An array of traps also may be viewed as a tailor-made potential energy landscape for interacting colloidal particles. How strongly interacting systems evolve on modulated substrate potentials is a classic problem in statistical physics, and colloid in modulated optical fields constitutes a rare model system whose microscopic interactions can be measured and controlled as its macroscopic thermodynamic properties unfold (38,39). Insights obtained from studying optically modulated colloid are relevant to such analogous systems as atoms adsorbed on crystal surfaces, electrons passing through charge density waves and two-dimensional electron gases, magnetic flux quanta passing through defects in type-II superconductors, and motor proteins translating along filaments in living cells. Early studies demonstrated that modulation along even one direction can freeze a two-dimensional colloidal fluid (41,40). Deeper modulation actually melts the substrate-induced crystal (42) by suppressing inter-row coupling (43). More recent studies have demonstrated still other intriguing behavior such as rotational melting in an array of multiply-occupied traps (39,44) and have shed new light on the mechanisms by which magnetic flux lines invade superconductors (38,39).
Time-varying potential energy landscapes created with dynamic optical traps promise new insights into molecular motors' operation by providing a powerful experimental system with which to study thermal ratchets (29) and related models in non-equilibrium statistical mechanics (45). Once perfected, such ratchet potentials also will be useful for dynamically sorting mesoscopic objects and transporting them through tiny integrated laboratories for processing and testing (46).
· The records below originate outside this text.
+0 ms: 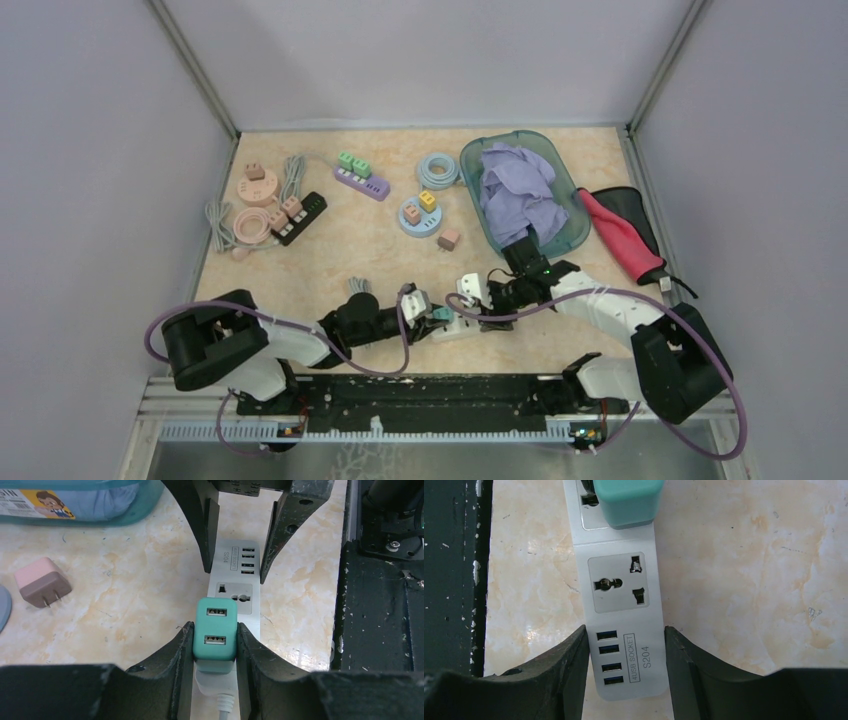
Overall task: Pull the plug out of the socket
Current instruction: Remove the plug from the socket.
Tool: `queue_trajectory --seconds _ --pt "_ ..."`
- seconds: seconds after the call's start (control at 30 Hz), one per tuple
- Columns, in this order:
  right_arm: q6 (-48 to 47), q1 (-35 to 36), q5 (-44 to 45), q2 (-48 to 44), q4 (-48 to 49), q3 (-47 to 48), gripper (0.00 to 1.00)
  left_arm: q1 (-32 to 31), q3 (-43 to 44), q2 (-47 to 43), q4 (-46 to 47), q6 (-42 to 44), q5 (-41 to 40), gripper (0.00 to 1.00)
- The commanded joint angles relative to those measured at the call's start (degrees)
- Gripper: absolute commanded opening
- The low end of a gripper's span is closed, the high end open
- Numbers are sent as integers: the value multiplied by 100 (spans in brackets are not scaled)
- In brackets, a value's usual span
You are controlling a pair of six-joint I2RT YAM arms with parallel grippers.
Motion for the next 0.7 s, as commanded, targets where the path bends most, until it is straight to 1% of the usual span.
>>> queue_trajectory --seconds 0.0,0.07,0.17,0.2,0.33,0.4,0.43,0.47,0.53,0.57,0.6,0.67 --pt "110 -77 635 129 -294 34 0 -76 29 -159 672 371 -293 1" --pt "108 -73 620 138 -297 34 0 -109 250 -75 321 319 -307 1" --pt "107 -56 614 164 -285 27 0 -111 808 136 -552 7 -462 1" --pt "117 -45 628 170 -277 25 0 -111 940 211 -687 -118 -526 1" --pt "164 -32 706 174 -227 35 0 -102 1160 335 -821 -807 -919 1" --pt "250 -33 793 165 -155 46 0 -99 1201 307 -849 -916 -985 1" --pt "302 -33 834 165 -139 62 4 -106 1206 294 -828 -842 -903 1" --pt "343 -29 849 156 -132 96 12 -110 1137 292 -701 -746 -800 1" --pt "408 -33 807 133 -174 148 31 -108 925 335 -184 -521 -621 1" --pt "430 -32 737 112 -196 168 39 -105 840 366 41 -378 -520 1" --pt "433 -33 671 87 -222 174 46 -110 762 415 219 -303 -435 1" --pt "491 -33 550 22 -200 181 54 -111 680 539 518 -192 -216 1"
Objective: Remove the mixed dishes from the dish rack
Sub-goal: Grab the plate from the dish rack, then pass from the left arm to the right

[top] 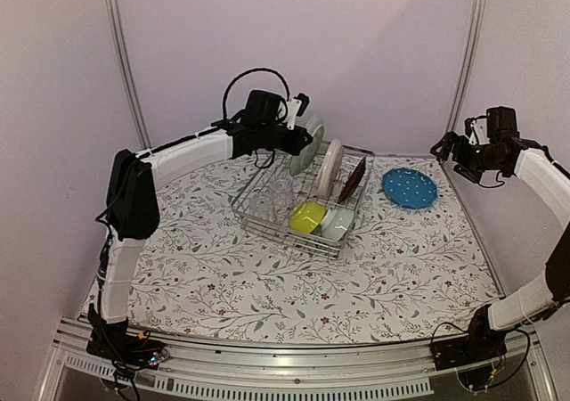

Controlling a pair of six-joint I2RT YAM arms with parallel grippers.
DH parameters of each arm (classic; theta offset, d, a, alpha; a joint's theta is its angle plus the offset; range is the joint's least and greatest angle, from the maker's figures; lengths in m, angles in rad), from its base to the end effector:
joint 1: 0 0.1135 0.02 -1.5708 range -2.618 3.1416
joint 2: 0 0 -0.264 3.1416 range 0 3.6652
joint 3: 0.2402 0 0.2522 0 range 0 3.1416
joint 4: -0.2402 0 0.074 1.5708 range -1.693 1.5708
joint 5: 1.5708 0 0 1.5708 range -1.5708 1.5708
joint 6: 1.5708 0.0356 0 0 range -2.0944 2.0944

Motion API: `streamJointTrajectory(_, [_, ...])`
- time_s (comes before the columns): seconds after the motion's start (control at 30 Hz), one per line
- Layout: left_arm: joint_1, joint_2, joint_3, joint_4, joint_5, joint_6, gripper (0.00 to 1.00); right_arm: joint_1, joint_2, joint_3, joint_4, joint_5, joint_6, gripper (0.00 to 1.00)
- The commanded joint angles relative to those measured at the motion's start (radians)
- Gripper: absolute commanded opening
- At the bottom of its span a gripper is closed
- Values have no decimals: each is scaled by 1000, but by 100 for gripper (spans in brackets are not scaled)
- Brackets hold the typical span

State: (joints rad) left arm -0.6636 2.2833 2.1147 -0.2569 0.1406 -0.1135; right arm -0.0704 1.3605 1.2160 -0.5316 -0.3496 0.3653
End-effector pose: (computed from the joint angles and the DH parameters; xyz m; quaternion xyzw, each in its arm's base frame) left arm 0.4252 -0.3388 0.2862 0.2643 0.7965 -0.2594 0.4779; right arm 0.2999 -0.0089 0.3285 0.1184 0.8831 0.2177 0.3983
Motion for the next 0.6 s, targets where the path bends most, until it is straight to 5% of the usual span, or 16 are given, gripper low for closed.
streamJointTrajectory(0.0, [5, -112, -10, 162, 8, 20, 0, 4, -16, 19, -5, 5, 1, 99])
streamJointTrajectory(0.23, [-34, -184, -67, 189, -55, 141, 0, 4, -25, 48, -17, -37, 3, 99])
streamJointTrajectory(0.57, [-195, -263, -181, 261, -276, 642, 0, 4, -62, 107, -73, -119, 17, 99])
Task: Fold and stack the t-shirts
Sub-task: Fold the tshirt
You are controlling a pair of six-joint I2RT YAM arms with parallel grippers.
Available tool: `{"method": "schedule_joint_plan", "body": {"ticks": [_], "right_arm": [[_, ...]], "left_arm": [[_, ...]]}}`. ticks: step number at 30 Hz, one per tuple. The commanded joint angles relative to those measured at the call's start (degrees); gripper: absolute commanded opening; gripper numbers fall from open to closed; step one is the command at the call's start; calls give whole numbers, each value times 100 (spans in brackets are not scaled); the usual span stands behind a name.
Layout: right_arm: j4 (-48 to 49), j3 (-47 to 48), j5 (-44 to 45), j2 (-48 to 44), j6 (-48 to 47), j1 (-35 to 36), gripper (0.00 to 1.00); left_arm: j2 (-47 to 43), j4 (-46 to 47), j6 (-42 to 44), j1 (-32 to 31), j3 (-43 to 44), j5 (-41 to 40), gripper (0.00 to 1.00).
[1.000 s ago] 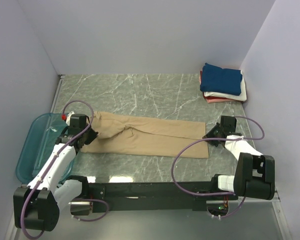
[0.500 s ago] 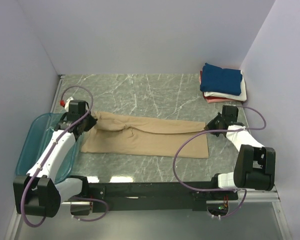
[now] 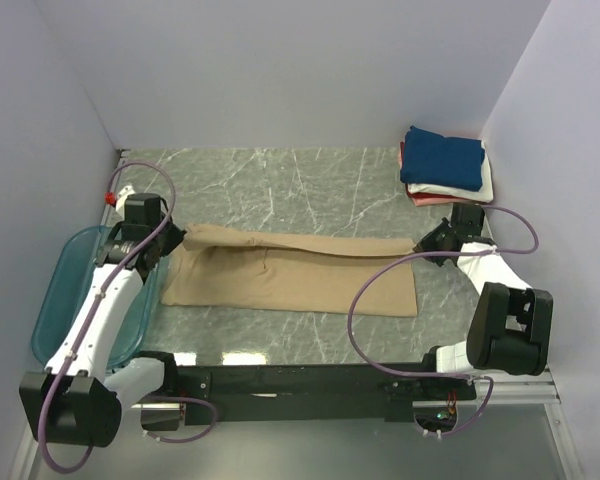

All such studies provide valuable insights into how nature creates and exploits hierarchically organized structures. Once these principles are understood, they will be extraordinarily useful for creating new materials and devices to order. Until then, many of the most interesting three-dimensionally structured functional systems can be assembled using large numbers of optical tweezers operating in concert. Indeed, optical tweezers have an essentially unique ability to construct three-dimensional heterostructures with features ranging in size from a few nanometers to a few millimeters. The real power of this approach only becomes apparent when optical trapping is combined with other techniques to create permanent structures with embedded functionality.